Nowadays, the huge amount of available video content demands the creation of automatic systems for its understanding. In particular, human event recognition has become a relevant research area motivated by the variety of promising applications in the private and public sectors. In this context, system design is a challenging task as many issues arise related with the structure and performance in specific scenarios. For improving current systems, the Cognitive Computer Vision paradigm was recently proposed to study the relation of the system with its environment, its results and the available resources. However, its use in video analysis presents limited success in real scenarios. This thesis addresses the use of semantics (high-level knowledge representations) and feedback processing schemes for human event recognition in video content.

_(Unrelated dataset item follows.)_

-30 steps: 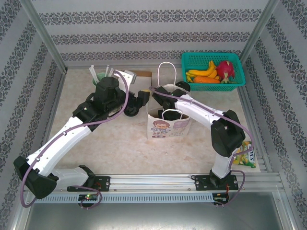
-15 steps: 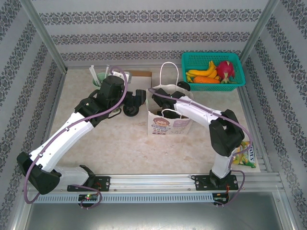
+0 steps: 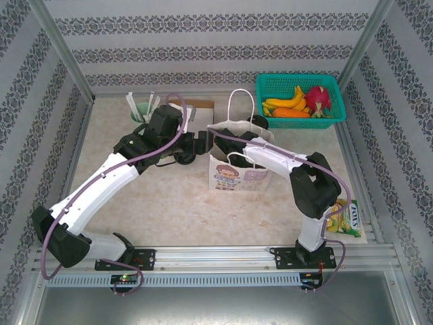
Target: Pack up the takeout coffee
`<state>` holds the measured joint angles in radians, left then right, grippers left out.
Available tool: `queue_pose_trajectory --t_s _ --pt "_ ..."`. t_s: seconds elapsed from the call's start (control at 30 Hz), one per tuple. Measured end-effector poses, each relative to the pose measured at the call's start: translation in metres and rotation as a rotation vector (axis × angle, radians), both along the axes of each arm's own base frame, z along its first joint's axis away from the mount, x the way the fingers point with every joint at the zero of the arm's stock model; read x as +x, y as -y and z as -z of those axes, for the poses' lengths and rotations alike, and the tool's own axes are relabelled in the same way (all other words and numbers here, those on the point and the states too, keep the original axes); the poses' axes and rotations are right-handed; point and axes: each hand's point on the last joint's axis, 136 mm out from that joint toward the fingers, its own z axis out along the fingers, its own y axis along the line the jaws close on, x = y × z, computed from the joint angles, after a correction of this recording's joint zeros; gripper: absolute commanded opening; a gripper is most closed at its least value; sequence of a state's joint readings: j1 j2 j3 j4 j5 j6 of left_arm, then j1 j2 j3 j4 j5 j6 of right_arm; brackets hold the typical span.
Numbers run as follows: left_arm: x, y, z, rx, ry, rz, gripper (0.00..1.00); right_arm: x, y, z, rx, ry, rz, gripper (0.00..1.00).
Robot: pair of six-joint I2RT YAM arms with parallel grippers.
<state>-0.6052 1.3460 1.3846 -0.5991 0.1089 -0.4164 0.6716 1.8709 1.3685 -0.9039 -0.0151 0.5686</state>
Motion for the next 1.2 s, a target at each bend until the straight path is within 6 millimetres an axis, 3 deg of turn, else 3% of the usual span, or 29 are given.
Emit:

The first part starts by modeling the high-level knowledge related to video events in terms of the application domain and the analysis system. This model suits the needs of many applications being not restricted to any specific implementation. Then, its practical use for guiding video analysis is explored in two situations: automatic workfiow composition and human-related event recognition. The former is focused on the automatic selection and ordering of the most appropriate tools among the available ones in the system for the analysis of a specific domain.
The latter is concentrated on defining adequate structures for video event recognition considering temporal information and the uncertainty of the low-level analysis. Experiments on real datasets demonstrate the eficiency of the two described practical use cases.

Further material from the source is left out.